Duke University West Campus Steam Plant

From SourceWatch
Jump to: navigation, search

Learn more from the Center for Media and Democracy's research on climate change.

This article is part of the Coal Issues portal on SourceWatch, a project of CoalSwarm and the Center for Media and Democracy. See here for help on adding material to CoalSwarm.
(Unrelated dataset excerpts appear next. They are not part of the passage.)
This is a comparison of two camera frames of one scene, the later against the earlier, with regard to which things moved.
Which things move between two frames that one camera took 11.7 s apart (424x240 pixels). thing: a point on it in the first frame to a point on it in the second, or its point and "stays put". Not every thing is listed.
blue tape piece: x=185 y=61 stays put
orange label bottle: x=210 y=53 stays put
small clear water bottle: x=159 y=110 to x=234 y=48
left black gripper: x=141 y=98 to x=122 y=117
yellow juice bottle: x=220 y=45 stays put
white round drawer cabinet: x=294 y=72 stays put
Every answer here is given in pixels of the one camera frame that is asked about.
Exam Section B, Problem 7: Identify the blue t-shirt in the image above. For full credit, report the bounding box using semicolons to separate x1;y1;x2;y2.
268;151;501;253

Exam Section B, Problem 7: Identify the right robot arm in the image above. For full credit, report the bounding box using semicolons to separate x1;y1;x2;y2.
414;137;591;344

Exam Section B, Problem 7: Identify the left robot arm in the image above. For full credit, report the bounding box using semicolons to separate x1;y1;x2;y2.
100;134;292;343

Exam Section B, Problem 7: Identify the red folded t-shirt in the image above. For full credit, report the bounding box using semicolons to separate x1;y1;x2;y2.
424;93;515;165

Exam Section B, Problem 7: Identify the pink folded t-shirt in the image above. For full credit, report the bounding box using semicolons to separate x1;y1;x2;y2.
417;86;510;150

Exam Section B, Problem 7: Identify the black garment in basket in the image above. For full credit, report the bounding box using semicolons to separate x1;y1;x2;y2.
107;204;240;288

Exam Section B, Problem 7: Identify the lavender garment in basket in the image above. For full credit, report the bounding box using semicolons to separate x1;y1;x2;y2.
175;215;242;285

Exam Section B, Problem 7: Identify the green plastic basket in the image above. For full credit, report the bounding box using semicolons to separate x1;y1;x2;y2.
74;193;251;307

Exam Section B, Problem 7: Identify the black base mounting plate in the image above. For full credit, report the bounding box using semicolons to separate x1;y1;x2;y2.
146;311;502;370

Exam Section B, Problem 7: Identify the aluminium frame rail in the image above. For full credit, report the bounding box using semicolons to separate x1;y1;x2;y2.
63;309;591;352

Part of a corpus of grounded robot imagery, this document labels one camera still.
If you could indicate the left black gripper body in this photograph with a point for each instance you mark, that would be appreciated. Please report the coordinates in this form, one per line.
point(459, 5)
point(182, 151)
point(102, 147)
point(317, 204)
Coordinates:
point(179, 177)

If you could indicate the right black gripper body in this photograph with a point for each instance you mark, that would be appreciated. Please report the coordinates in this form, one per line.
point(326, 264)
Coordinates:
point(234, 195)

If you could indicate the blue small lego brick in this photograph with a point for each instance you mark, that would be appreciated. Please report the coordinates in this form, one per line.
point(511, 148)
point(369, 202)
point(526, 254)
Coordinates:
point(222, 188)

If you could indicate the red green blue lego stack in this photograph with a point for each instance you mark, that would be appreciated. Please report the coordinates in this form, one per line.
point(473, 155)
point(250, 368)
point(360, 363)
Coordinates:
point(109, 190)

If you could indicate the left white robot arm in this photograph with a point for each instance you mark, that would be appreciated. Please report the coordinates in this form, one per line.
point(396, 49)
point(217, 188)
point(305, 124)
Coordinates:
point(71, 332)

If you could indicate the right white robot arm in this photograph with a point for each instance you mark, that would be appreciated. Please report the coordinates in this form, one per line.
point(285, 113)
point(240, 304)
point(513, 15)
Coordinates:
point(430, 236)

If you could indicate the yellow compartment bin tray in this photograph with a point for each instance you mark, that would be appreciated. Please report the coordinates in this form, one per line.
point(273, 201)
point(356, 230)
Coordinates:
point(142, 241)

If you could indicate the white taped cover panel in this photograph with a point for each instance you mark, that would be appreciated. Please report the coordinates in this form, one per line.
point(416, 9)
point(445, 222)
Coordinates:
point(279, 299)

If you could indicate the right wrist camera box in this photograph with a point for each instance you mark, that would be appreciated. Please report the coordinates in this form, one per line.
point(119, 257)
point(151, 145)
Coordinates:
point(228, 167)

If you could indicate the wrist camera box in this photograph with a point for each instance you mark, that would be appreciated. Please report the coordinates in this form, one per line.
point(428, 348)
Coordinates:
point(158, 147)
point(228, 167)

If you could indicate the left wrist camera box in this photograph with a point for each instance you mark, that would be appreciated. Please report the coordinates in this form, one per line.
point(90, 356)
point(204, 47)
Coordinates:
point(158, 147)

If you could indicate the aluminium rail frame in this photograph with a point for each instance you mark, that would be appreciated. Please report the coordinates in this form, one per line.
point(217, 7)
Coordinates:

Located off Coal Pile Drive, Duke University's West Campus Steam Plant burns 54,000 tons of coal annually from mines in West Virgina and Kentucky. The plant also burns oil and natural gas. The plant was built in 1929 and produces 1.3 billion pounds of steam per year. The plant has three boilers and is equipped with baghouses that reduce soot and ash by 97.3 percent, according to officials. According to school officials, Duke will spend $4.5 million to add “lime scrubbers” to the system that will remove gases and heavy metals. These improvements keep the plant in or ahead of environmental compliance requirements. The plant produces 8,000 tons of ash per year.[1] In 2008, Duke approved a $20 million revovation of the East Campus Steam Plant, was built in 1929 and closed in 1978. When that renovation is completed, the East Campus Steam Plant will produce steam with natural gas, and the West Campus Steam Plant will reduce its coal use by 70 percent.[2][3] According to Tavey Capps, the University's environmental sustainability coordinator, Duke intends to stop burning coal altogether in the next five to ten years, "depending on the economic environment."[4]

Resources

References

  1. "The Last Rail Car," Duke Today, 2/23/09
  2. "Steam Plant Renovation, Other Projects Approved," Duke University office of communications website, May 10, 2008
  3. "The Last Rail Car," Duke Today, 2/23/09
  4. "Duke aims to cut coal use by 70%," Duke Chronicle, April 7, 2009.